More than 200 people have lost their lives after a series of coordinated terrorist attacks rocked the country of Sri Lanka on Easter Sunday, with officials claiming suicide bombers from one group were responsible.
The devastating attacks took place as Christian worshippers attended services to mark the religious occasion of Jesus Christ’s resurrection, whilst bombs were also detonated in a number of luxury hotels in the country, with reports suggesting they were detonated as holidaymakers queued for their breakfast.
There were a total of eight blasts, reports the BBC, hitting four hotels and three churches, with the first taking place at around 8.45am on Easter Sunday (1.45pm AEST).
Six of those blasts happened in and around the capital of Colombo, including the first which destroyed St Anthony’s shrine in Kochchikade, and three high-end hotels, the Shangri-La, Kingsbury and Cinnamon Grand, were also hit.
A church on the Eastern city of Batticaloa was also targeted by the terrorists – suggested by Sri Lankan politicians to be part of one group – as well as St Sebastian’s church in Negombo.
While the majority of those who have lost their lives are said to be Sri Lankan nationals, it has been reported that around 30 of those killed were foreign nationals, including three British nationals and two dual US-UK citizens, according to the BBC.
Sri Lankan Prime Minister Ranil Wickremesinghe slammed the “cowardly” attacks and urged people to remain “united and strong”.

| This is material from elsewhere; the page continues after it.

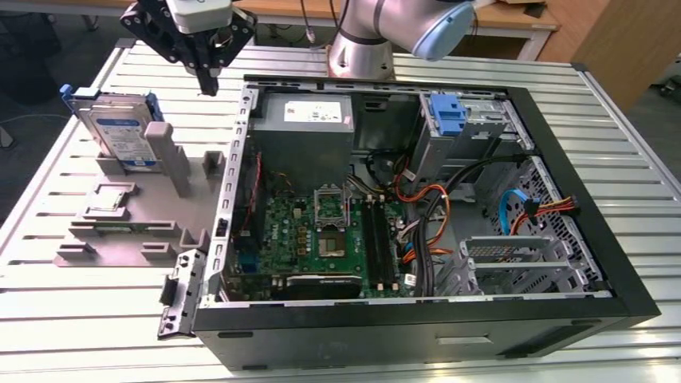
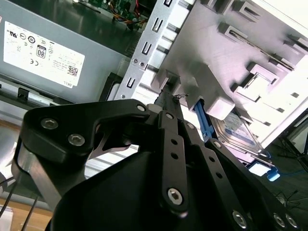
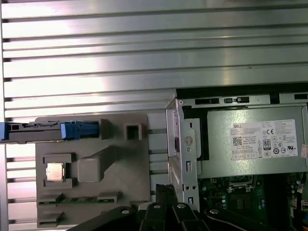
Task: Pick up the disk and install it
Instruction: 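Reach for the disk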
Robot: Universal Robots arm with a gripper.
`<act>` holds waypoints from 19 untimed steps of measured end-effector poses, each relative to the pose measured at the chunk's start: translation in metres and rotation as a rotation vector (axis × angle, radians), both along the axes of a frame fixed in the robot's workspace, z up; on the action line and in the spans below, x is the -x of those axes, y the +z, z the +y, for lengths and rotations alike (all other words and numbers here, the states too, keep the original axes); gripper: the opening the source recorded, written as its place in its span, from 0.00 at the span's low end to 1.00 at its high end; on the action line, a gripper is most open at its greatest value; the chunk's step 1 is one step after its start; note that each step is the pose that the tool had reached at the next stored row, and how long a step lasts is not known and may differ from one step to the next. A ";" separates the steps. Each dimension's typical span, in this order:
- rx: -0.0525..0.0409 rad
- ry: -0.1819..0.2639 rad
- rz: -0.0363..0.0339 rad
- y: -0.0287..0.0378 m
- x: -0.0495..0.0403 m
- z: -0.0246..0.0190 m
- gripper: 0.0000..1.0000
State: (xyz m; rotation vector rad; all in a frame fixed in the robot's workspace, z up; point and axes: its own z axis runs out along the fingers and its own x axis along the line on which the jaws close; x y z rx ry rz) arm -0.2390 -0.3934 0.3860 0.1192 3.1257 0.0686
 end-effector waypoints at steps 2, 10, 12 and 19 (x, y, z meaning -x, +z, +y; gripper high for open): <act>-0.0001 0.000 -0.0001 -0.0001 0.0012 0.0000 0.10; -0.0001 0.000 -0.0001 -0.0003 0.0065 0.0000 0.10; 0.0000 0.000 0.0000 -0.0002 0.0083 0.0000 0.10; -0.0001 0.000 0.0000 -0.0003 0.0136 0.0000 0.10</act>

The government has said most of the attacks are thought to have been carried out by suicide bombers, with MP Harsha de Silva telling media that the last two blasts appeared to have been carried out by the culprits as they fled from police.
A curfew has also been imposed until further notice and social media networks have been temporarily blocked across the country.

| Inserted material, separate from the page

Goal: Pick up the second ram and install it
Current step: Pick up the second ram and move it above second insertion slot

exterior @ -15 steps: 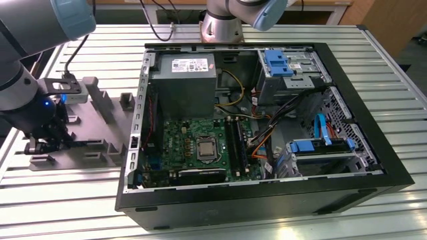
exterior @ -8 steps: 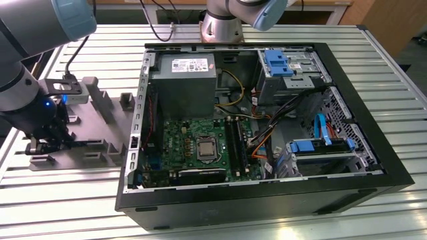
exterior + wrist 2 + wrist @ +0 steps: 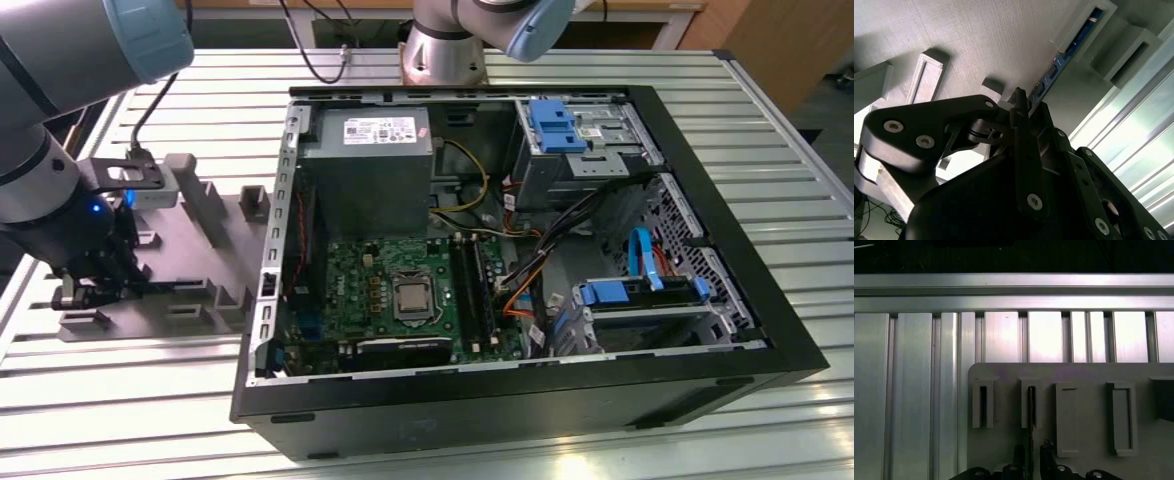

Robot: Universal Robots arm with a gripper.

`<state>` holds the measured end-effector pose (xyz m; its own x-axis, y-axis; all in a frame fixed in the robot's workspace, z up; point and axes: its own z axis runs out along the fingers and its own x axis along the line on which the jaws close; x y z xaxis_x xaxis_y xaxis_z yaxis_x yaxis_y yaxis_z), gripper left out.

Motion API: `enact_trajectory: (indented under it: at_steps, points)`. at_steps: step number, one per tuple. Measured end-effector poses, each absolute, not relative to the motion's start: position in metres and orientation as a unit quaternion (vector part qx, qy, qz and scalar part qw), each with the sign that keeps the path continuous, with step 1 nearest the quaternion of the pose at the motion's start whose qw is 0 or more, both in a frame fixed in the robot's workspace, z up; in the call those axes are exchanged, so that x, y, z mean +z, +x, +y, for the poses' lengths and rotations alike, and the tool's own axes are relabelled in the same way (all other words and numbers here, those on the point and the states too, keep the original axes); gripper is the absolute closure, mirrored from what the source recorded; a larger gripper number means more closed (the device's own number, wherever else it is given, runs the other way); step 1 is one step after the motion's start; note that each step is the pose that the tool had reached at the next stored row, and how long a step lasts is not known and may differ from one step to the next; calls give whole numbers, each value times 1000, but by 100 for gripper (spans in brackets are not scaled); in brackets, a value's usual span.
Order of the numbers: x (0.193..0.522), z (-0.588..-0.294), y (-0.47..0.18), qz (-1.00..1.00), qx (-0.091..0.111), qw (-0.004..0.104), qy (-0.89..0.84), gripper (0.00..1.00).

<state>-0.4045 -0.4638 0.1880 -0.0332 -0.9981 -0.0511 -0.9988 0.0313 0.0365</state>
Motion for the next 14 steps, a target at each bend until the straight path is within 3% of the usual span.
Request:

Speaking on Sunday evening, Prime Minister Scott Morrison condemned the attack, saying: “Bombings in Sri Lanka of Christians as they went to worship on Easter Sunday, bombings in hotels, all coordinated as part of a deadly terrorist attack.”
The PM also encouraged anyone with family in Sri Lanka to call 1300-555135. He added: “As we move into the next few days, I am sure the information will be become more sickeningly real and the devastating nature of this horrific attack on innocent lives on the holiest of days on the Christian calendar is just absolutely devastating.
“I reach out particularly to our Sri Lankan community here in Australia and to the beautiful people of Sri Lanka, Australia sends its heartfelt sympathies and our prayers and our support in this terrible time.”
While New Zealand’s Prime Minister Jacinda Ardern described the attacks – which come just one month after her own country was rocked by a mass shooting, resulting in the death of 50 Muslim worshippers – as “devastating”.
“New Zealand condemns all acts of terrorism, and our resolve has only been strengthened by the attack on our soil on the 15th of March,” she said, according to the NZ Herald.
“New Zealand rejects all forms of extremism and stands for freedom of religion and the right to worship safely. Collectively we must find the will and the answers to end such violence.”
Australia’s foreign office is currently advising people to “reconsider their need to travel” due to the “high level of risk”.
The government’s Smartraveller website advises: “Think seriously about whether you need to travel here due to the high level of risk. If you do travel, do your research and take a range of extra safety precautions, including having contingency plans. Check that your travel insurer will cover you.”